With the higher stakes for university students have come a lot more cases of students suing universities. What’s more, it is not only a law student’s game anymore. Individuals studying everything from midwifery to theatre are bringing lawsuits against universities. They hire west London solicitors or a lawyer from elsewhere, and make their case.

Andrew Croskery, a student at Queen’s University Belfast, is in engaged in a much talked about case against the university he attends. His case disputing a grade of 2:2 in electrical engineering is currently being evaluated by the high court. Mr Croskery is arguing that if he had received better supervision from the university his grade would have been higher.

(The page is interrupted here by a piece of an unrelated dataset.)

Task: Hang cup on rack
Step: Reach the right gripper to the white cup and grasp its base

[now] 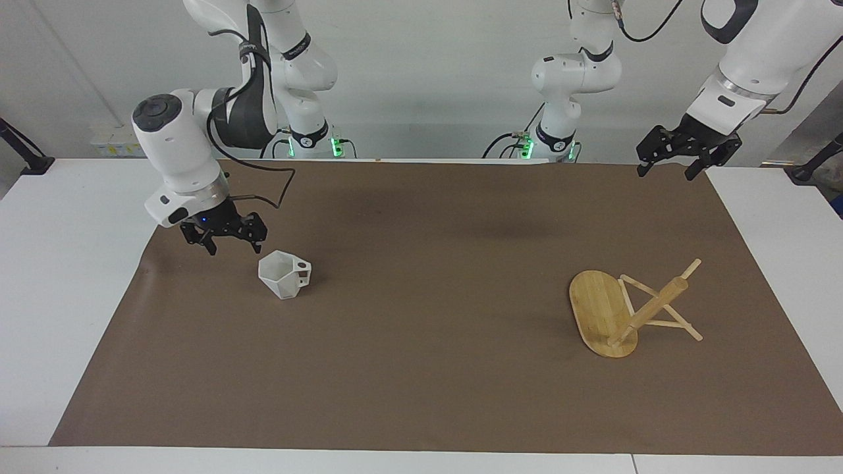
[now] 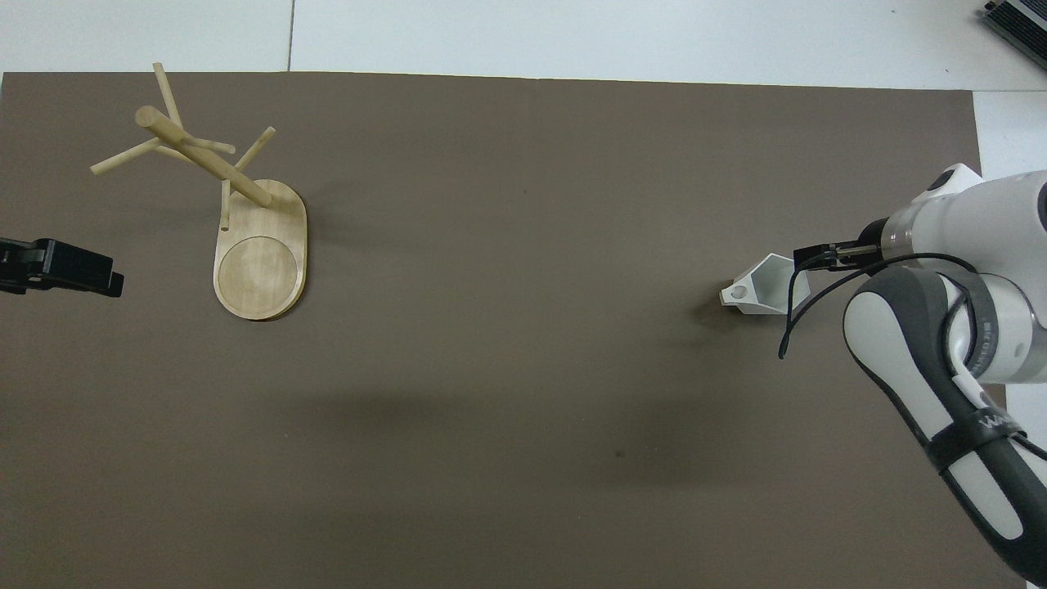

Queen’s University Belfast’s lawyers are arguing that the judicial system is not the proper forum for the case, and thus it should be thrown out. For the high court to take a case like this would be uncommon but not unheard of. For example, last year a midwifery student at Oxford Brookes made the case that the high court should be able to interfere with the university’s claim that she was not cut out to be a housewife because of her performance in a course there. She was successful.

With the job market as fragile as it is, no doubt other student will be motivated by much talked about successes like the aforementioned. Is this development really a good thing for Uk students and universities, however?

Some might assert that holding universities accountable is always a good thing, even if students do it in the judicial system. There is certainly a compelling case to be made that universities cannot police themselves internally with regard to some issues, and thus students should be able to deal with such issues in court.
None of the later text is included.